TASK OBJECTIVE: Filter the listing below for "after" and report every line that has it.
"""
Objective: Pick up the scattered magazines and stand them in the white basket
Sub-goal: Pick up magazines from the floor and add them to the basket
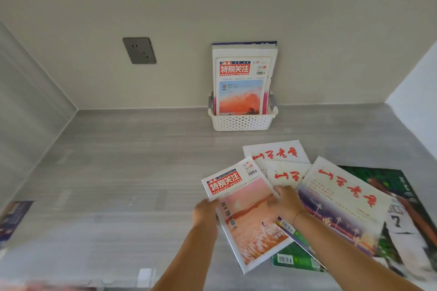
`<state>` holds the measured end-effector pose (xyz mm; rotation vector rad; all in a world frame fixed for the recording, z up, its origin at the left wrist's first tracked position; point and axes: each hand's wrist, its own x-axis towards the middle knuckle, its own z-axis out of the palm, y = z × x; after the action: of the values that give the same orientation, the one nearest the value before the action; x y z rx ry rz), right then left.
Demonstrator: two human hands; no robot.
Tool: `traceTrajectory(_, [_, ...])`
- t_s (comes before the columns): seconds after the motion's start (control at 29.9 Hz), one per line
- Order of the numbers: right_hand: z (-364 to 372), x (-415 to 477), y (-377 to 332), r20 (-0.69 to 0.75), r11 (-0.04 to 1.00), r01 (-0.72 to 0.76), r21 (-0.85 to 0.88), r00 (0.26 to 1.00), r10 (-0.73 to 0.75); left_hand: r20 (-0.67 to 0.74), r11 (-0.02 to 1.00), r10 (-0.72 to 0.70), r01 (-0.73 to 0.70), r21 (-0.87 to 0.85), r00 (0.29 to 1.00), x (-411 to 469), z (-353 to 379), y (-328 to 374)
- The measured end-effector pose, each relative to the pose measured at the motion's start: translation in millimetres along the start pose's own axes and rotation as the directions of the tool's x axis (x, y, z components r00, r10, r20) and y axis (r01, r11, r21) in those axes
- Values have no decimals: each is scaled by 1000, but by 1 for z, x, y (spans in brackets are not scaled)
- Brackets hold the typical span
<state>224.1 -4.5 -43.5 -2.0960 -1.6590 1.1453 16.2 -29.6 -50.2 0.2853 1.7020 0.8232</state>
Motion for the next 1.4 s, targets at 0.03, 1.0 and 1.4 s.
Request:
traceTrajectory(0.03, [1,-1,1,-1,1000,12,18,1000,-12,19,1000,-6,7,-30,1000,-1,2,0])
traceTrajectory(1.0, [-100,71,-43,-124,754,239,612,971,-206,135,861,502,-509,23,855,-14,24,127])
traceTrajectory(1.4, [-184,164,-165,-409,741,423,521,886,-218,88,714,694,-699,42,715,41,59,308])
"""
TASK RESULT:
`<state>` holds the measured end-effector pose (xyz mm; rotation vector rad; all in a world frame fixed for the recording, z up, its origin at the left wrist's first tracked position; point and axes: each hand's wrist, its own x-axis towards the middle knuckle, its own z-axis out of the palm, y = z × x; after the action: of the values that give the same orientation, the one nearest the value before the action; x y z rx ry rz), right then left.
- t_s (comes before the columns): seconds after the motion's start (control at 29.9 Hz), one per line

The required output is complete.